If you can be aware of your mind, how can you be anything your mind tells you?

No thought, good or bad, can truly define who we are.

We are more than our mind.

The experience of being able to observe our thoughts and our mind proves that who we really are cannot be narrating or viewing from inside the mind.

Practice observing automatic thought patterns, and look into them. Discern what is life enhancing and what isn’t.

We can’t stop thoughts from coming, but we can learn to choose what thoughts we are going to follow and use.

Sometimes we mistake anxiety for hunger.

Stress and trauma has a way of taking us out of our bodies.

With this we often don’t know how to listen to how we feel or what our body needs.

Healing involves coming into our body, breath and our willingness to listen within to ourselves.

Yoga and other forms of body work have been proven as the most powerful way to come back into ourselves and into our wholeness.

When we can be consciously connected in our breath and embodied experience, we can be there for ourselves like no one else can.

Are you alive within your life as it is unfolding? Or are you living for a future version of how you want your life to be?

If we are continuously in our mind, living for the moment ahead of us, or the future life we are creating, we miss the experience of life itself.

Life can only be in the present moment. It can only be right now and right where we are.

Of course it is important to have a vision and goals and to make plans.

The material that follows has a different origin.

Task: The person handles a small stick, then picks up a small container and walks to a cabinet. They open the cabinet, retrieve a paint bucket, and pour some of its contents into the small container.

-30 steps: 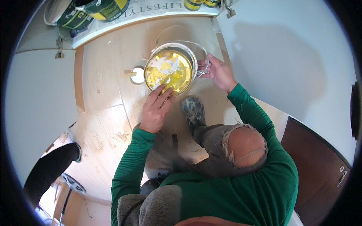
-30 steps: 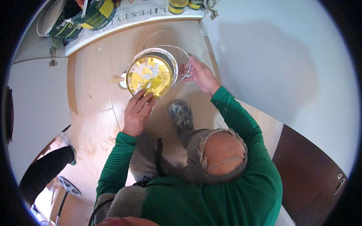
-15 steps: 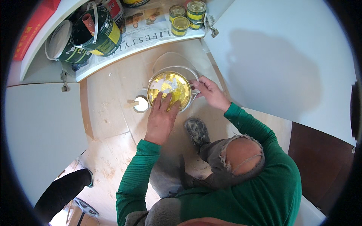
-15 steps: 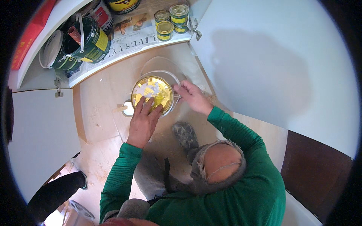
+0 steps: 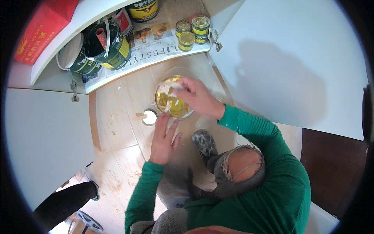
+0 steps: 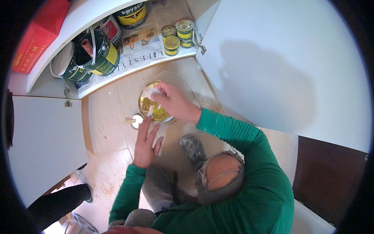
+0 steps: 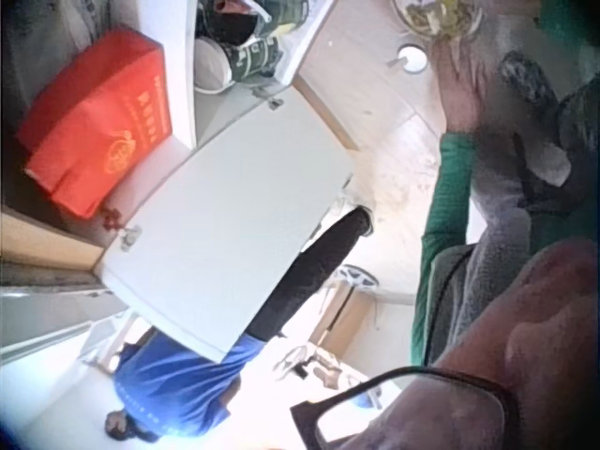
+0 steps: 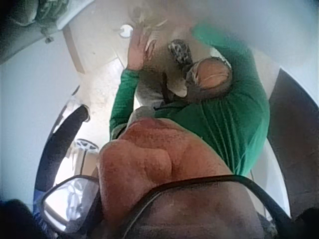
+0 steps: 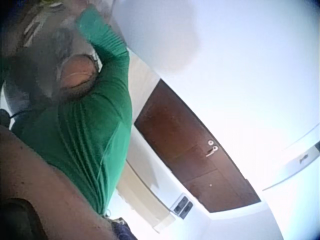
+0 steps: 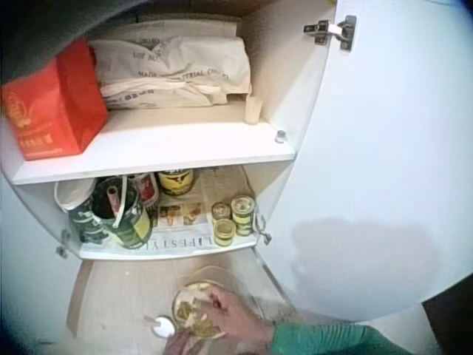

But to enjoy any achievement, we can only do so through being present.

When you stop painting and projecting a fantasy filled with expectations, you can start to discern and receive what is really here.

How much do you live in your idea of things and of potentials, or of how you expect your life and relationships to be, and how much do you live in the reality of what is?

We often miss the aliveness of the simple things, like a daisy, because we label it with our mind and don’t take it in as a wonder and a mystery and a miracle of life. Reality is full of absolute magic, beyond the conceptual level of viewing.

Also, so often early in relationships we are not fully seeing the other person with all their human picture, we are seeing what we want to see or how we want them to be. We project our fantasy.

We can so easily dismiss the red flags, because they don’t fit with what our mind wants.

We can learn to be mindful of this. To listen to ourselves.

Put your energy and focus into helpful, healthy new starts to bring in, rather than thinking so much about the things you need to get rid of.

We can move in the direction of what we want.

We can focus on good additions and gain help to expand our ideas around more of them.

We can become more aware of how much we ruminate in our thoughts, in ways that are hard on ourselves and where we are stuck in judging ourselves for the things we are doing that we don’t want.

Where we place our attention and thinking is what we tend to create more of.

We can use the power of this more consciously.

The only part of our psyche that ever perceives it’s sense of self as being threatened or attacked, is our ego.

When we are our integrity and we know our true self, we can observe the defensiveness of our ego.

The more we identify and practice observing our reactive, protective or insecure patterns, beliefs and thoughts, we learn to step back and sit in the deeper space of our being.

Our being; our conscious awareness, cannot ultimately be defined, even by our own thoughts, let alone anyone else’s. We are soooo much more than any thought we might have.

Resting in being, there is nothing to defend.

Authenticity is essential for happiness.

Anything we do to try and please others when it’s not our truth, in the end gives us exactly the opposite of what we want.. which is to be entirely true to our self, deeply authentic, within and without.

When we repress, suppress, deny or adjust our true heart, we not only move away from happiness, we actually generate suffering.

When it’s hard to be authentic, when we fear someone being angry, disapproving or rejecting, it is helpful to realise that real joy is when we know inside that we are in alignment with our integrity, truth and authentic being.

Sometimes we need to nod and smile and appease others as a conscious means to minimise reactivity or harm, if we can see that they aren’t able to take responsibility or hear us. This doesn’t necessarily mean we are being inauthentic. It means we are discerning about our relationships and choosing consciously how best to navigate them.

If we are in a close relationship where we don’t feel safe enough to be ourselves, it is really important to question if that relationship is what we are telling ourselves it is and if it might be in our best interest to step aside.

It might also be necessary to look at our past experiences around love, conditional love and how we were supported/unsupported/neglected/abused growing up. Often people pleasing is a learnt trauma response and needs to be reassured and worked with patiently.

No thing or future happening is ever the same as the idea we have of it.

We can anticipate, imagine and think about something as much as we like… it will never be the same as it is in reality.

Allow ourselves to trust life.
All the things we fear, are different in their experience than the way our mind anxiously projects.

We can only know our way through an experience when it is upon us. We can only walk through something in the present moment. And in the moment, it will be what it will be and we will do our best as we always do.